— Да, его сиятельство живет здесь, — отвечал привратник, — но…
Он вопросительно взглянул на Али.
Али сделал отрицательный знак.
— Но?.. — спросил грум.
— Но его сиятельство не принимает, — отвечал привратник.
— В таком случае вот вам карточка моего господина, барона Данглара.
Передайте ее графу Монте-Кристо и скажите ему, что по дороге в Палату мой господин заезжал сюда, чтобы иметь честь его видеть.
— Я не имею права разговаривать с его сиятельством, — сказал привратник, — ваше поручение исполнит камердинер.
Грум вернулся к экипажу.
— Ну, что? — спросил Данглар.
Мальчик, пристыженный полученным уроком, передал ответ привратника своему господину.
— Ого, — сказал тот, — видно, важная птица этот приезжий, которого величают его сиятельством, раз с ним имеет право разговаривать только его камердинер; все равно, раз он аккредитован на мой банк, мне придется с ним встретиться, когда ему понадобятся деньги.
И Данглар откинулся в глубь кареты и так, чтобы было слышно через дорогу, крикнул кучеру:
— В Палату депутатов!
Сквозь жалюзи своего флигеля Монте-Кристо, вовремя предупрежденный, видел барона и успел разглядеть его в превосходный бинокль, причем проявил не меньше любопытства, чем сам Данглар, когда тот исследовал дом, сад и ливреи.
— Положительно, — сказал он с отвращением, ввинчивая обратно трубки бинокля в костяную оправу, — положительно этот человек гнусен; как можно увидеть его и не распознать в нем с первого же взгляда змею по плоскому лбу, коршуна по выпуклому черепу и сарыча по острому клюву!
— Али! — крикнул он, потом ударил один раз по медному гонгу.

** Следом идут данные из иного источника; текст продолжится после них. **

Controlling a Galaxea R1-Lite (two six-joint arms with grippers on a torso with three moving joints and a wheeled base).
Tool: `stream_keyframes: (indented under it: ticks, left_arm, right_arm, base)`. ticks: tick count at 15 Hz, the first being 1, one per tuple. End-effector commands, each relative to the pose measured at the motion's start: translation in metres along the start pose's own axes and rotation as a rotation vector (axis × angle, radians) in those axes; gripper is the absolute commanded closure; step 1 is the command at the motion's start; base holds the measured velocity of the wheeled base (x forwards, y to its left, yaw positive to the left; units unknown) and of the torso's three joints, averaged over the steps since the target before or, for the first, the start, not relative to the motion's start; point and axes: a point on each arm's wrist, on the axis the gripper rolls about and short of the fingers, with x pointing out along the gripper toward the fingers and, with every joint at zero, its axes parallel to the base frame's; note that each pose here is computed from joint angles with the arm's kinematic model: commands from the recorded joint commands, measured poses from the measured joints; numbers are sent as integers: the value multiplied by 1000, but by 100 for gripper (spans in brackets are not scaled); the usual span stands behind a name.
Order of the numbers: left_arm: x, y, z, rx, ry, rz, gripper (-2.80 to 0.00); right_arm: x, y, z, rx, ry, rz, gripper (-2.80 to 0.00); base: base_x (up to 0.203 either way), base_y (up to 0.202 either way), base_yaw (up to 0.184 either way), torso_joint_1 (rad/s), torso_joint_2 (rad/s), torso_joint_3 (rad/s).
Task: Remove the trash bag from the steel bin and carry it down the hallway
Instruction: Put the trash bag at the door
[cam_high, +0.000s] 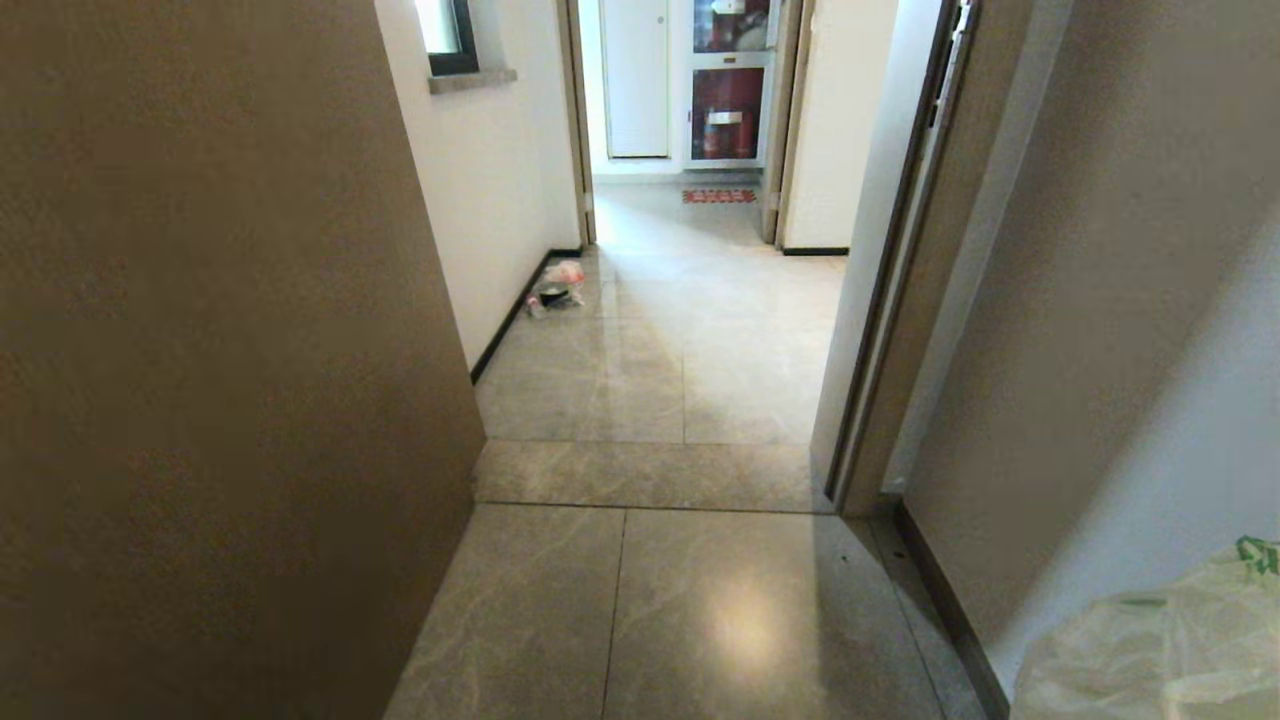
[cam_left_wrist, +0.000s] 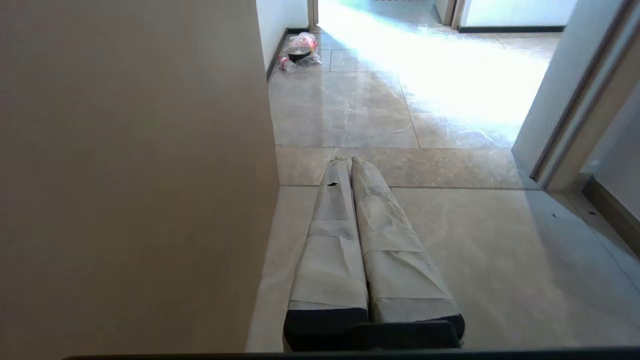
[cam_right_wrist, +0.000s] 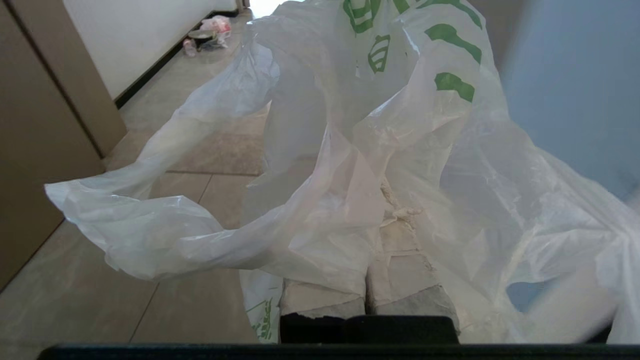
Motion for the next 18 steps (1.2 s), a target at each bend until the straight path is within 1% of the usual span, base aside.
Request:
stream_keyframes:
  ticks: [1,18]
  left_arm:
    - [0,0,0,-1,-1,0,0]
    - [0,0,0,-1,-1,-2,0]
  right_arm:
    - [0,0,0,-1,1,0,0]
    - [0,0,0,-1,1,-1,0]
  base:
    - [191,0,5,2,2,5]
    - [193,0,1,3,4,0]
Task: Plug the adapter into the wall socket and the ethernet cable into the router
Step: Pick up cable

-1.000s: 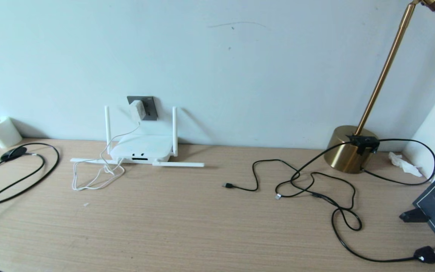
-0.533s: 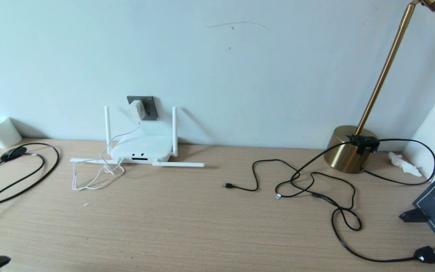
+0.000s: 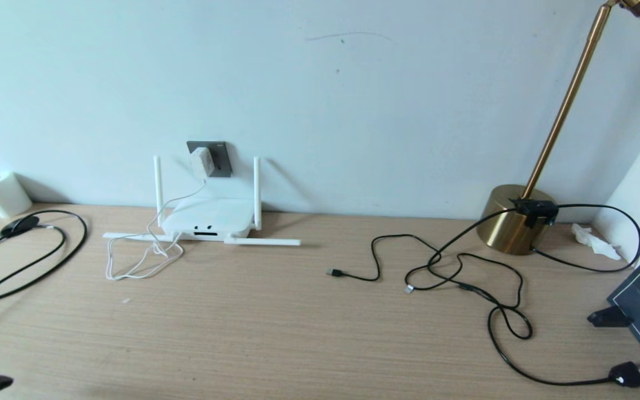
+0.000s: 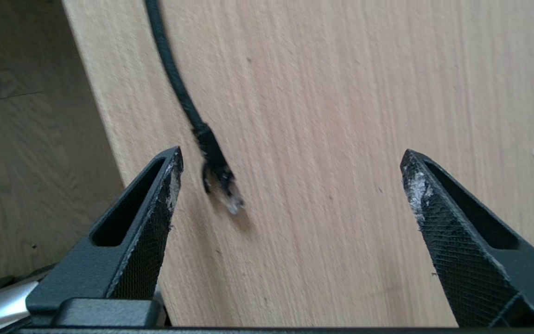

Вошел Али. — Позови Бертуччо, — сказал Монте-Кристо.
В ту же минуту вошел Бертуччо.
— Ваше сиятельство спрашивали меня? — сказал он.
— Да, — отвечал граф. — Видели вы лошадей, которые только что стояли у моих ворот?
— Разумеется, ваше сиятельство, и нахожу их превосходными.
— Каким же образом, — спросил Монте-Кристо нахмурясь, — когда я потребовал, чтобы вы приобрели мне лучшую пару в Париже, в Париже нашлась еще пара, равная моей, и эти лошади не стоят в моей конюшне?
Видя сдвинутые брови графа и слыша его строгий голос, Али опустил голову.
— Ты тут ни при чем, мой добрый Али, — сказал по-арабски граф с такой лаской в голосе и в выражении лица, которой от него трудно было ожидать, — ты ведь ничего не понимаешь в английских лошадях.
Лицо Али снова прояснилось.
— Ваше сиятельство, — сказал Бертуччо, — лошади, о которых вы говорите, не продавались.
Монте-Кристо пожал плечами.
— Знайте, господин управляющий, нет ничего, что но продавалось бы, когда умеешь предложить нужную цену.
— Господин Данглар заплатил за них шестнадцать тысяч франков, ваше сиятельство.
— Так надо было предложить ему тридцать две тысячи; он банкир, а банкир никогда не упустит случая удвоить свой капитал.
— Ваше сиятельство говорит серьезно? — спросил Бертуччо.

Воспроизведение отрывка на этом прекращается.